By degrees the art of tillage is discovered, a small tract of ground becomes capable of feeding a greater relative number of people; the necessity of wandering in search of food is superseded; families begin to settle in fixed habitations; and the arts of social life are introduced and cultivated.

In the savage state scarcely any form of government is established; the people seem to be under no control but that of their military chiefs in time of warfare. The possession of Aocks and herds in the pastoral state introduces property, and laws are necessary for its security; the elders and leaders therefore of these wandering tribes begin to establish laws, to violate which is to commit a crime and to incur a punishment.

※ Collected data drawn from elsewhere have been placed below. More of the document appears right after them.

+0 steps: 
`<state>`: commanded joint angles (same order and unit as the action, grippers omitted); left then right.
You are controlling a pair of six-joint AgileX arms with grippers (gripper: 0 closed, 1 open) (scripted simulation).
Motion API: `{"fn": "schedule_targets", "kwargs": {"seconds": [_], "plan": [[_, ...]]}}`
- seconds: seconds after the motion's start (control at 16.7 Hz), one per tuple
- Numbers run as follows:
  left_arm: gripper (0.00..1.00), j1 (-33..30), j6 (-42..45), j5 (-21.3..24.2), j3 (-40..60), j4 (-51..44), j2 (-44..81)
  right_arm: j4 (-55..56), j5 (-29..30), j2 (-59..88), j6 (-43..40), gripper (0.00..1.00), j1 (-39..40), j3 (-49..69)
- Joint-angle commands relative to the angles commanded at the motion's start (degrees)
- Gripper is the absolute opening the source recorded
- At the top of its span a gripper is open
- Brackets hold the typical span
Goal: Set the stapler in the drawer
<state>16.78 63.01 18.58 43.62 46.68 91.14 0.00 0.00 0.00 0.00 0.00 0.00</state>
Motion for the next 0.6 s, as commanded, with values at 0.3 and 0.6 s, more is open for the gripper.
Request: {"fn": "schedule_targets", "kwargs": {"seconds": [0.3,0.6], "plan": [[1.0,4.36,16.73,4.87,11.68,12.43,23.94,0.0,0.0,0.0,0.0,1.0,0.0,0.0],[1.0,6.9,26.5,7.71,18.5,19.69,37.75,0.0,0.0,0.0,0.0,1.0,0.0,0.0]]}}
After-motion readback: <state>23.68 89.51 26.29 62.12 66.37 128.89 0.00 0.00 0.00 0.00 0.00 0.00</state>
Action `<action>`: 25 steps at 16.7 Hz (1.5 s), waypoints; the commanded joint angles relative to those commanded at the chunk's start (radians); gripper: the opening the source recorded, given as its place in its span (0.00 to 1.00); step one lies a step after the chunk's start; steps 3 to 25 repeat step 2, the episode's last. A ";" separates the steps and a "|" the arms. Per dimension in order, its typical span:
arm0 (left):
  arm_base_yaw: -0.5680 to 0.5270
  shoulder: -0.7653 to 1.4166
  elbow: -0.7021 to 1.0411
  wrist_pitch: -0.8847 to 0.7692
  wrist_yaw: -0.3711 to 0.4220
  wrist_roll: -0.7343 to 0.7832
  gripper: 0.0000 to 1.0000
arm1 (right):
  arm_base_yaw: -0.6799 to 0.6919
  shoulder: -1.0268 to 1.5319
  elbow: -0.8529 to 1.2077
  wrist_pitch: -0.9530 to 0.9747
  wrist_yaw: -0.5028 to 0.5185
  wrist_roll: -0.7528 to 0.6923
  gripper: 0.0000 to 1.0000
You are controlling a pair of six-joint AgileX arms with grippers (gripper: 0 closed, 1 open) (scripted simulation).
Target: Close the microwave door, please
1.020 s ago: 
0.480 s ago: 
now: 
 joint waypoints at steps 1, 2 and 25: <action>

This is the origin of social order; and when in the third state the people settle in 'fixed habitations, the laws gradually assume the more regular form of a monarchical or republican government. Every thing now wears a new aspect; industry flourishes, the arts are invented, the use of metals is discovered ; labour is subdivided; every one applies himself more particularly to a distinct employment, in which he becomes skilful. Thus, by slow degrees, this people of savages, whose origin was so rude and miserable, be come a civilized people, who occupy a highly cultivated country, crossed by fine roads, leading to wealthy and populous cities, and carrying on an extensive trade with other countries.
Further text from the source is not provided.